Radar satellites, such as Sentinel-1, allow us to continue observation even when weather conditions disrupt optical satellites, as radar bypasses cloud cover. Similarly, thermal images provided by Earth-observation satellites such as Landsat 8 and Sentinel 3 give us information on the temperature at ground-level; these images provide a more detailed picture of industrial activity when combined with other satellite data.
Using the information from satellites we can develop indicators relating to urban growth, air pollution, and even water stress to provide macroeconomic and environmental insights. For example, high air pollution and urban growth indicate high economic output. Water stress, meanwhile, can indicate potential challenges when it comes to agricultural production such as would have an adverse economic effect.
The Importance of Robust Model Construction
To ensure reliable computer-vision insights from satellite data, it is essential that the methodology to construct the models is robust. Let's consider satellite-data integration with macroeconomic indicators.
When the model's goal is to obtain new insights into industrial activity and its impact on economic growth, we may train the model to observe industrial and construction activity using satellite data. This requires that we verify the type of features that indicate increased industrial and construction activity. For example, the presence of construction sites relating to residential buildings and commercial premises may indicate increased investment and economic activity—which may affect regional economic output and GDP.

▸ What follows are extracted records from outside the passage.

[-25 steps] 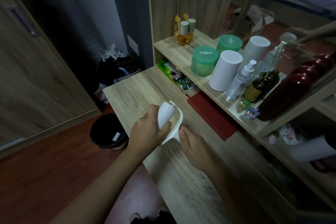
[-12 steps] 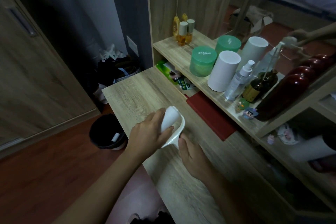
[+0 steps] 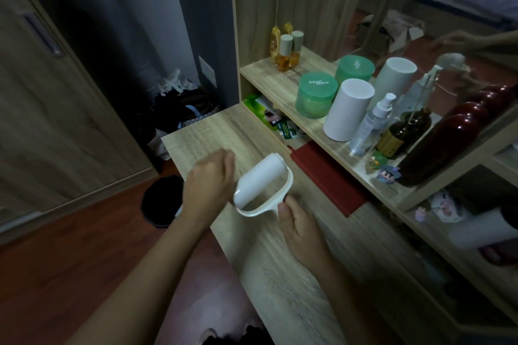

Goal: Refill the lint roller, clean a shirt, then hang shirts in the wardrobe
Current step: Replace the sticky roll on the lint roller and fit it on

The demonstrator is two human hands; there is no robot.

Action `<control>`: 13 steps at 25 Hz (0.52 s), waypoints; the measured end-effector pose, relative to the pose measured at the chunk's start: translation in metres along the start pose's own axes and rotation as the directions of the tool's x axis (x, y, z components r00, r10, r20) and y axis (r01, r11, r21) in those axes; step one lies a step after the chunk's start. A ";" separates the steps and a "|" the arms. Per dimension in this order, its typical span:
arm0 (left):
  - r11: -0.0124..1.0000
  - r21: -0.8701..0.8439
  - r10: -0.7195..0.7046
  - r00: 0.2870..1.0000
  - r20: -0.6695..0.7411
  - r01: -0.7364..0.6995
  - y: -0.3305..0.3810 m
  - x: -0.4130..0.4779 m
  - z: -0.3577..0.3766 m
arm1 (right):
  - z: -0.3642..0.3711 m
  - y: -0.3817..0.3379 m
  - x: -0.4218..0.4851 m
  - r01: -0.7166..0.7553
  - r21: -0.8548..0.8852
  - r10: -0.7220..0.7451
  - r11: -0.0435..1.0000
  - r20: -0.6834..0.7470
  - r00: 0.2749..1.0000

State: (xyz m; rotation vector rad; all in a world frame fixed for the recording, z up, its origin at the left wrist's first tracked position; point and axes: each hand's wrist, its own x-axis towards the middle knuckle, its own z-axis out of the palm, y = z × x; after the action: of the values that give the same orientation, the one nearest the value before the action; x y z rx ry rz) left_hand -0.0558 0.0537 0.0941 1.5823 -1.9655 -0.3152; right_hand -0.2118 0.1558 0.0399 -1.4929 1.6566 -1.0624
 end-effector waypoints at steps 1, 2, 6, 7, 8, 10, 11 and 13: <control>0.999 -0.035 -0.007 0.998 -0.069 0.005 -0.004 0.004 -0.004 | 0.001 0.002 -0.001 -0.013 0.019 0.014 1.000 -0.011 1.000; 0.994 -0.087 0.059 0.992 -0.110 -0.068 -0.005 0.004 -0.008 | 0.001 0.003 -0.002 -0.025 0.044 0.027 0.999 -0.026 0.999; 0.700 0.061 0.703 0.701 0.119 -0.712 0.005 -0.025 -0.002 | 0.002 0.000 0.004 -0.031 0.098 0.039 0.995 -0.082 0.996; 0.611 0.147 0.749 0.628 0.213 -0.778 0.001 -0.025 0.000 | 0.001 0.000 0.005 -0.029 0.108 0.038 0.994 -0.083 0.996; 0.610 0.209 0.716 0.645 0.266 -0.764 -0.003 -0.019 -0.001 | 0.000 0.000 0.006 -0.030 0.107 0.038 0.994 -0.078 0.996; 0.802 0.265 0.473 0.840 0.267 -0.535 -0.009 -0.002 -0.010 | -0.003 -0.001 0.004 -0.039 0.104 0.047 0.994 -0.068 0.997; 0.891 0.218 0.353 0.909 0.222 -0.399 -0.013 0.005 -0.014 | -0.004 -0.001 0.004 -0.045 0.111 0.053 0.993 -0.064 0.997; 0.928 0.104 0.329 0.918 0.220 -0.357 -0.013 0.006 -0.016 | -0.006 -0.005 0.004 -0.052 0.105 0.059 0.993 -0.068 0.996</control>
State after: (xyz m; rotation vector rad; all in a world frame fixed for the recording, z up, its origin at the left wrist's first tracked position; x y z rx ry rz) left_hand -0.0371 0.0472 0.1020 1.2914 -2.4232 -0.1988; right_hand -0.2156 0.1529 0.0475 -1.3499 1.6557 -1.1642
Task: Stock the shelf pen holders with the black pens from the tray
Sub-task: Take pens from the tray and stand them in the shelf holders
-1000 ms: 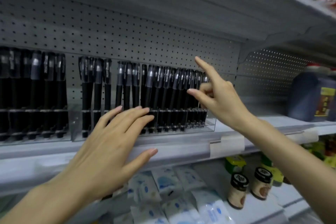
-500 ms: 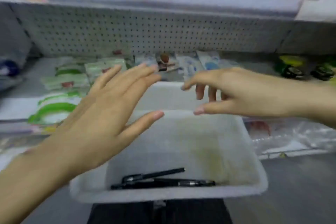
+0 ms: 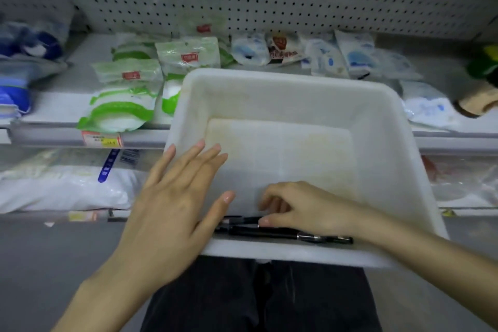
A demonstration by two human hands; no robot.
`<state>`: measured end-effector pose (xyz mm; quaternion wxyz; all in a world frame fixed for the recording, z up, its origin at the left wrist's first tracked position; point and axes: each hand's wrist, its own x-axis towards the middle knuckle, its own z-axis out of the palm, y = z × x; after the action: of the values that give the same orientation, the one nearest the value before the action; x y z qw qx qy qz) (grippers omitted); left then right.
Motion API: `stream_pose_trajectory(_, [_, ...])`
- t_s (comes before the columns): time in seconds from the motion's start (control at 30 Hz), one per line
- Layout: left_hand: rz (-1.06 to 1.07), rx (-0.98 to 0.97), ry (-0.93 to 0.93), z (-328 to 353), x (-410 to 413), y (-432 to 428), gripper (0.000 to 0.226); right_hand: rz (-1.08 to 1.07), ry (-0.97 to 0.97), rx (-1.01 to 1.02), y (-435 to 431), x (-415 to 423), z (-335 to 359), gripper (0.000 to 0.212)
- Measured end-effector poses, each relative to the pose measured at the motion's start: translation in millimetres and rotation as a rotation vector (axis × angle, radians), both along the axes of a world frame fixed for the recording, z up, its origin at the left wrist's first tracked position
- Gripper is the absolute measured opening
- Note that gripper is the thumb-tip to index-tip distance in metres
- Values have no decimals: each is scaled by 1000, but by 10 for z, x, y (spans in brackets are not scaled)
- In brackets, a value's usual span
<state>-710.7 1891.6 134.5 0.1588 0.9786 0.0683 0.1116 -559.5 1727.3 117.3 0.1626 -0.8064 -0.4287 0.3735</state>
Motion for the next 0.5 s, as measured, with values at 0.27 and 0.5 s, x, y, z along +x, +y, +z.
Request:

We also need to incorporate other key information, however—such as insights from other alternative-data sources—using techniques such as natural-language processing. For example, information from local news stories and social-media conversations can be used to validate the context of construction sites. Through further enrichment steps, it is also possible to create models that provide more detailed analysis at a sectoral level—such as determining whether a site is related to mining, agriculture, manufacturing, or oil and gas.
Application of Satellite Data for ESG Investment
Once robust models are created to process satellite data with computer-vision technology, they can be applied globally to obtain insights for different purposes.
One use case is that of closing the data gaps that exist in ESG rating and reporting. Today, investors require more granular insights to identify the assets in their portfolios that are exposed to the most risk. If satellite data is processed accurately and mapped to the granular asset level, such information can be used to cross-check the self-declared ESG ratings published by companies.
Consider, for example, a mining company with dozens of assets around the world. We can use computer-vision algorithms trained on satellite images to track deforestation across all the mines and air pollution from all smelters. We can then create a time-series database to provide real-time ESG information, which can be aggregated at the company level.
Satellite computer-vision models are also particularly useful when it comes to countries and organizations that are less than forthcoming with economic and environmental information—because the insights from satellite data can be used to show the real picture. For more comparative analysis, APIs can be used to obtain historical satellite data that reveals the rate of growth or decline over time. This can then be used to develop compelling data visualizations for investors, organizations, governments, and economists.
Increasingly, it is through such methods that the true stories of the planet's ecosystems and economies are being told. This is why I expect more of us will be looking beyond the sky to find answers to our most pressing questions.